Public sector union Unison dismissed the government's approach to bring in private contractors to run schools and new surgical units in hospitals as a "cul-de-sac".

Trade unions will debate the question of funding for the Labour Party during a conference likely to provide some uncomfortable moments for Tony Blair.


We already know millions are being milked out of the system

Dave Prentis
Unison
This year's TUC President, the Transport and General Workers' Union leader Bill Morris, is also squaring up for a fight with the government over its treatment of asylum seekers.

Trade unions were warned during the general election they would have to accept private contractors moving into public service work.

Have your say The TUC was told it would not be allowed to stand in the way of the Private Finance Initiative (PFI).

Lost investment

It has provoked the biggest political row between Mr Blair and the unions since Labour was first elected.

The leader of the GMB, John Edmonds, said union members, like the public, were not prepared to see clinical and medical services in the NHS being run for profit.

The GMB released figures suggesting 24,000 hospital construction jobs could go as a result of lost investment due to PFI.


We don't say private good public bad

Charles Clarke
Labour Party Chairman
The union worked out that the 3bn it believes private companies will make out of PFI could have paid for 30 new hospitals, creating 75,000 posts for hospital staff besides the 24,000 jobs for construction workers.

Dave Prentis, general secretary of the influential and huge public sector union Unison, said the government was heading down a "cul-de-sac" over PFI and public-private partnerships (PPPs).

He said the union's experience of 20 years of private sector involvement in public services was a tale of failure.

'Enormous profits'

Speaking on BBC One's Breakfast with Frost programme, he said: "Our experience is they lead to less responsive services, less accountable services, lead to fragmentation and you do not get value for money."

He also condemned the "enormous profits" already being extracted by private sector companies with highly-paid executives.

"We already know millions are being milked out of the system."

When Mr Blair addresses the conference on Tuesday he is likely to come face-to-face with union hostility.

But Mr Prentis offered some scraps of comfort for the Prime Minister, indicating that whatever the disagreements the union and the party shared a "joint agenda".

Joint agenda

"We don't feel out of step with the Labour government.

"We have a great deal in common with the Labour government. We have a joint agenda to improve public services."

Labour's unelected chairman Charles Clarke defended private sector involvement, pointing to PFI hospitals finished ahead of schedule.

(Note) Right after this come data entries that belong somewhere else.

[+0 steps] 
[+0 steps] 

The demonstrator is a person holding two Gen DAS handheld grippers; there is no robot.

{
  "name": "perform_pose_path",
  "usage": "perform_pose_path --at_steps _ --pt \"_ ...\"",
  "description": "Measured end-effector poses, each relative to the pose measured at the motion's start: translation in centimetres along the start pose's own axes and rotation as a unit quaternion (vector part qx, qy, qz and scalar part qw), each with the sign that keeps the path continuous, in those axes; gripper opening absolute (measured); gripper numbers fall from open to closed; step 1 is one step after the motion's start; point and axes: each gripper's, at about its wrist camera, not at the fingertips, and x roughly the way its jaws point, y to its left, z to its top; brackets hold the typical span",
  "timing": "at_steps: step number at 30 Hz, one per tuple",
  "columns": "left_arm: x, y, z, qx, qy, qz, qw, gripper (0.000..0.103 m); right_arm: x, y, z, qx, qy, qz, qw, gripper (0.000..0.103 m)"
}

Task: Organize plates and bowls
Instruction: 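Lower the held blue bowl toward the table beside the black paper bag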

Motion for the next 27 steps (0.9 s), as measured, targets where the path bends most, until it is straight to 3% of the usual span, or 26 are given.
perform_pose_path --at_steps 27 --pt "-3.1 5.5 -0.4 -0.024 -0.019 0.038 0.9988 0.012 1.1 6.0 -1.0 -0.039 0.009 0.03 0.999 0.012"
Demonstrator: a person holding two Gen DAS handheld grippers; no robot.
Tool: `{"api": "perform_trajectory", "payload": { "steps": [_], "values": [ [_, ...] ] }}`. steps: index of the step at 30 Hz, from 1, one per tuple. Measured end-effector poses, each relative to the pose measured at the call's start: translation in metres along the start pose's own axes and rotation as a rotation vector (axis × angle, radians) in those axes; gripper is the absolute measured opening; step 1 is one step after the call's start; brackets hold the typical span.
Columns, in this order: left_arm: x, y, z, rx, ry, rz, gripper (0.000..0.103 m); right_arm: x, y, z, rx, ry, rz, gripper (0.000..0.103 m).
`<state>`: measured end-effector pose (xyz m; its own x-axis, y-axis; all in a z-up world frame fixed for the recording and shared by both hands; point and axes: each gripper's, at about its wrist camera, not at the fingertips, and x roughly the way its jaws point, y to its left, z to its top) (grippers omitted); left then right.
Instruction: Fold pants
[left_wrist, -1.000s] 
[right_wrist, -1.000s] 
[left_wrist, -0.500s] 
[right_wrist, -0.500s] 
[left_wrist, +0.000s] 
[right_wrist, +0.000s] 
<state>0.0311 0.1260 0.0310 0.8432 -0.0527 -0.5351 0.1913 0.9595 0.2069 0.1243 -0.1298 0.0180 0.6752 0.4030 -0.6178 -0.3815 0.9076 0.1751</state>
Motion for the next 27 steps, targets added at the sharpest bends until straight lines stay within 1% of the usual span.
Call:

He denied that parts of the UK's infrastructure had declined to third world standards.

'Decades of underinvestment'

Mr Clarke said: "We had decades of underinvestment in key public services which we have to put right.

"We don't say private good public bad anymore that it is sensible to say private bad public good.

"What we say is pragmatically, what is the best way private or public of delivering a higher quality of public service."

And Labour may receive some support from another important union.

Sir Ken Jackson, the head of the engineering union AEEU, told the BBC that he supported the government's aim of improving public services.

Sir Ken has warned that thousands of construction jobs could be at risk if the unions block all PFI hospital construction projects.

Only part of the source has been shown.